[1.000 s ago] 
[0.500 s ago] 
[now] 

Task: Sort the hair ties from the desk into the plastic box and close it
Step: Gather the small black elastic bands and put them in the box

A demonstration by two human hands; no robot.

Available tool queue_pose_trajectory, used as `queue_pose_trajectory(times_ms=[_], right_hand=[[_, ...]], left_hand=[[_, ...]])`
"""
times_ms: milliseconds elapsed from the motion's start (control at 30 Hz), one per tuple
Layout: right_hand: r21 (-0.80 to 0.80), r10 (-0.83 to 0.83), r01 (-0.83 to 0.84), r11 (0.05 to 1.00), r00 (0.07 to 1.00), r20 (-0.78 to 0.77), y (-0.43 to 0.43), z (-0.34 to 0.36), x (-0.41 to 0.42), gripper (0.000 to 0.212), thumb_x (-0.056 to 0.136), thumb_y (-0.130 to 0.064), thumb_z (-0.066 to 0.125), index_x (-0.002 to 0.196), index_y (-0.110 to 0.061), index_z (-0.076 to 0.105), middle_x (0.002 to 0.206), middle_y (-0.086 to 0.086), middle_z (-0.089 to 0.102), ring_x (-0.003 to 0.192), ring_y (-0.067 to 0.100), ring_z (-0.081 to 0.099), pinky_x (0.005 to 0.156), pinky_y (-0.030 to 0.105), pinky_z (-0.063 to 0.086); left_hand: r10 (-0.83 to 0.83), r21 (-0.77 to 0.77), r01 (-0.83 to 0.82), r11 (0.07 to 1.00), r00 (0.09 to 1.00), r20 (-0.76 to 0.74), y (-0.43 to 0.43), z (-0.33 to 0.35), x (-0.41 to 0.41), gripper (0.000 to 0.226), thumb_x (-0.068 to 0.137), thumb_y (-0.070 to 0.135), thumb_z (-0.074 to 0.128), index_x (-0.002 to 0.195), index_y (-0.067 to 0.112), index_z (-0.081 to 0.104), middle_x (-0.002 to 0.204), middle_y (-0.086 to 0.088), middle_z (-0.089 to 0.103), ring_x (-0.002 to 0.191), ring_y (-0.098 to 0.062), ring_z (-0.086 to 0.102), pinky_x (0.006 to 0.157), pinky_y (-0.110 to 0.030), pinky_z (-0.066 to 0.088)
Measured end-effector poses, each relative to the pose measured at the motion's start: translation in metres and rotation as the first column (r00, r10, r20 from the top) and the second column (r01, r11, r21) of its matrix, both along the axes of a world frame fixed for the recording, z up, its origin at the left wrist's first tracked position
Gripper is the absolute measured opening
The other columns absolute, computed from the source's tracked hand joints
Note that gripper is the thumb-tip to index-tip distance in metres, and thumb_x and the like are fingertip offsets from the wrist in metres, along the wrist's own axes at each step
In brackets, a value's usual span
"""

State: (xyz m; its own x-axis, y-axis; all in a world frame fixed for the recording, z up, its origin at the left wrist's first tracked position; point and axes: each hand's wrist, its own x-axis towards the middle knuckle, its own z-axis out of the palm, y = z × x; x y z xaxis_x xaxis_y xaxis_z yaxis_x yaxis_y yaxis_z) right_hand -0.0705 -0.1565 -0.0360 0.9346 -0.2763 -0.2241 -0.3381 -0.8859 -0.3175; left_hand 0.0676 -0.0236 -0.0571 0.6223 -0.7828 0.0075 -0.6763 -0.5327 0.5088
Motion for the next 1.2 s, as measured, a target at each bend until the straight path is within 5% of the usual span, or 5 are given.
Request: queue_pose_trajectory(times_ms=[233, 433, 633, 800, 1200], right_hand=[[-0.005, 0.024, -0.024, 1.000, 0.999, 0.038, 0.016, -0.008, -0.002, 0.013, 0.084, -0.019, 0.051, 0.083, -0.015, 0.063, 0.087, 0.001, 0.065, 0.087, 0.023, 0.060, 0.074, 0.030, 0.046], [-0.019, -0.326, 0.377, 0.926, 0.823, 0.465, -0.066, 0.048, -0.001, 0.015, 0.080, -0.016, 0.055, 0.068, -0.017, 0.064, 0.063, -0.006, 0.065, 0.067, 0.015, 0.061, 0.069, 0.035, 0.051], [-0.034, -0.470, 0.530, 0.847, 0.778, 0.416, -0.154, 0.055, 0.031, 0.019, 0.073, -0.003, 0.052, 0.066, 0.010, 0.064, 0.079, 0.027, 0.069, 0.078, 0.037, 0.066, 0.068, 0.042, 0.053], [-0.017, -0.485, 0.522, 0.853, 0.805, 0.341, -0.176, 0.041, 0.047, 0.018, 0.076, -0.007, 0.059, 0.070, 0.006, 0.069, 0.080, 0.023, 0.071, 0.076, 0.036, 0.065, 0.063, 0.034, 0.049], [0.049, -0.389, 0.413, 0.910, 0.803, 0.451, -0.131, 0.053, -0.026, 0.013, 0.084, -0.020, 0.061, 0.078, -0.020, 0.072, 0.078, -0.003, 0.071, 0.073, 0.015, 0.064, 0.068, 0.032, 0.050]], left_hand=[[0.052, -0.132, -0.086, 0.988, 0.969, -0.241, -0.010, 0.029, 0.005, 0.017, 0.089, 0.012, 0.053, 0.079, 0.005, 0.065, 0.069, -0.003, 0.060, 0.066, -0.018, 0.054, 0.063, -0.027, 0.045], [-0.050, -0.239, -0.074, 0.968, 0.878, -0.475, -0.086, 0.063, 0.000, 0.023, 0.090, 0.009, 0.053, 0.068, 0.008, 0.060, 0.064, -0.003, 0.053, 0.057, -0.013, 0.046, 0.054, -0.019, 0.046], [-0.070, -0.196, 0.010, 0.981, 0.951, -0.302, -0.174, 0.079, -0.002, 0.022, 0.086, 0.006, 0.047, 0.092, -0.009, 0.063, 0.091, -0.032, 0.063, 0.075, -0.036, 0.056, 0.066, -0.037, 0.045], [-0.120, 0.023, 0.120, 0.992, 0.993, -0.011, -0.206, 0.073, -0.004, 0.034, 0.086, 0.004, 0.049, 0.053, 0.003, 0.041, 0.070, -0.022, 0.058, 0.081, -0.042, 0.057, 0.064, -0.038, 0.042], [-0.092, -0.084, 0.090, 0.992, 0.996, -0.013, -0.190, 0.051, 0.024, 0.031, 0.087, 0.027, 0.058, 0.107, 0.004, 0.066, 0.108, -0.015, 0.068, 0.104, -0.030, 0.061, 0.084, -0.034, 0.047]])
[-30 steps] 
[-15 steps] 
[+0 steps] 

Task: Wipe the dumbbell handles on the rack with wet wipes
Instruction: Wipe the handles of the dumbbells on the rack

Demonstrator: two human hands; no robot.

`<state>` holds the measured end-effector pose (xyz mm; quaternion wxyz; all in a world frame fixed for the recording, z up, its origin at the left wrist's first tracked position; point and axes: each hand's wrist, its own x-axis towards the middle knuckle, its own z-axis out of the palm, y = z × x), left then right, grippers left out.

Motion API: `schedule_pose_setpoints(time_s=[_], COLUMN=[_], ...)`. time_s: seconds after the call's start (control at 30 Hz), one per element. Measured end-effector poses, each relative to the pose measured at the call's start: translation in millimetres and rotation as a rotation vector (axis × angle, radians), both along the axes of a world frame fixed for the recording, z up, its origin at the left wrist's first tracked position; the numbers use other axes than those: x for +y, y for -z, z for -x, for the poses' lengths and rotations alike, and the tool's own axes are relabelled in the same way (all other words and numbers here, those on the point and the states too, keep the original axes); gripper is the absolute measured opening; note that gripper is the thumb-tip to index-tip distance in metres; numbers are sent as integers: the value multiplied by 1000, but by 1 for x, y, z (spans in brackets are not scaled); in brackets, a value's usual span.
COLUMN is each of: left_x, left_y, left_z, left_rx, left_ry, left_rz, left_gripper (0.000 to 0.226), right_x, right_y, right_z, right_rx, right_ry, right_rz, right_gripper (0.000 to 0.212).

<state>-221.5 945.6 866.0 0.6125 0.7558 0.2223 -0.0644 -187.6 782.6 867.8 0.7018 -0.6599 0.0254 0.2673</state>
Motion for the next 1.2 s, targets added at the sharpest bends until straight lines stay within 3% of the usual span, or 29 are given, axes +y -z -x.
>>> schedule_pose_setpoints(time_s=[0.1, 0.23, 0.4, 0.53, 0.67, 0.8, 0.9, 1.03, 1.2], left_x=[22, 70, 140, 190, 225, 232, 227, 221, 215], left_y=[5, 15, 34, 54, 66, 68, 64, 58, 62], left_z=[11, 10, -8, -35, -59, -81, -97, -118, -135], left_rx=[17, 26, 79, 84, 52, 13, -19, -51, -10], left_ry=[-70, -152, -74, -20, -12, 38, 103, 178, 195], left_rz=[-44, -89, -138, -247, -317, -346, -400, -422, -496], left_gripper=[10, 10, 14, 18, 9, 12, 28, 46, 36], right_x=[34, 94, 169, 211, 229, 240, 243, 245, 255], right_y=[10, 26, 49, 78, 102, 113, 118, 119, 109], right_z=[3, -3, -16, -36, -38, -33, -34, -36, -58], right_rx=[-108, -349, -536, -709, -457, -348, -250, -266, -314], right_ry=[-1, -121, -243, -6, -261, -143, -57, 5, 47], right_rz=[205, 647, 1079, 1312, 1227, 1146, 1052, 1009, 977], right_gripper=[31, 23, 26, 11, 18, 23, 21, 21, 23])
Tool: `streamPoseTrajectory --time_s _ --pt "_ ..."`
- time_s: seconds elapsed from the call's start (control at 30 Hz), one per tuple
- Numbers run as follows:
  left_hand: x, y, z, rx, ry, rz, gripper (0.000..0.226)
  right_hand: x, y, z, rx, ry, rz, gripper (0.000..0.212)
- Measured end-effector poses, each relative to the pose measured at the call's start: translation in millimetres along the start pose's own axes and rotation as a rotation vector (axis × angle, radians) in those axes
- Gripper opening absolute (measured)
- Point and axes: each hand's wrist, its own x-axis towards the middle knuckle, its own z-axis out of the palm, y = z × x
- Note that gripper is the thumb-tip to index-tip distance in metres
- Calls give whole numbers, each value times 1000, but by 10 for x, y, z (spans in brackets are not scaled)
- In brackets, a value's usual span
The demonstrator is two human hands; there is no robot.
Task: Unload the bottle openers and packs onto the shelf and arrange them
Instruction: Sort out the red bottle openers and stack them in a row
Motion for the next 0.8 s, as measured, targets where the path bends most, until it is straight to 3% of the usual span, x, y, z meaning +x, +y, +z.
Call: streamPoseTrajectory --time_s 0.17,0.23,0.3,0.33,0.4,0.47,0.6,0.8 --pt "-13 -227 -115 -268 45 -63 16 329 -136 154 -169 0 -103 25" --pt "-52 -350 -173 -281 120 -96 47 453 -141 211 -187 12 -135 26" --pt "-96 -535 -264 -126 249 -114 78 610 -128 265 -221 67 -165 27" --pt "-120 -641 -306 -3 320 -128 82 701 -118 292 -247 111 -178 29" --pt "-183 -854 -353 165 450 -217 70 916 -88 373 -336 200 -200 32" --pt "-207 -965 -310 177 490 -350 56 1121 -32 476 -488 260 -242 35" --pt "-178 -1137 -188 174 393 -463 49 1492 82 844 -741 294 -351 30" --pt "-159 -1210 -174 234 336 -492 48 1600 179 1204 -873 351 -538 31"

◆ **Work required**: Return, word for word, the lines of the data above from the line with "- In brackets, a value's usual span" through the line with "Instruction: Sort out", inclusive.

◆ **Output of the task**:
- In brackets, a value's usual span
The demonstrator is two human hands; there is no robot.
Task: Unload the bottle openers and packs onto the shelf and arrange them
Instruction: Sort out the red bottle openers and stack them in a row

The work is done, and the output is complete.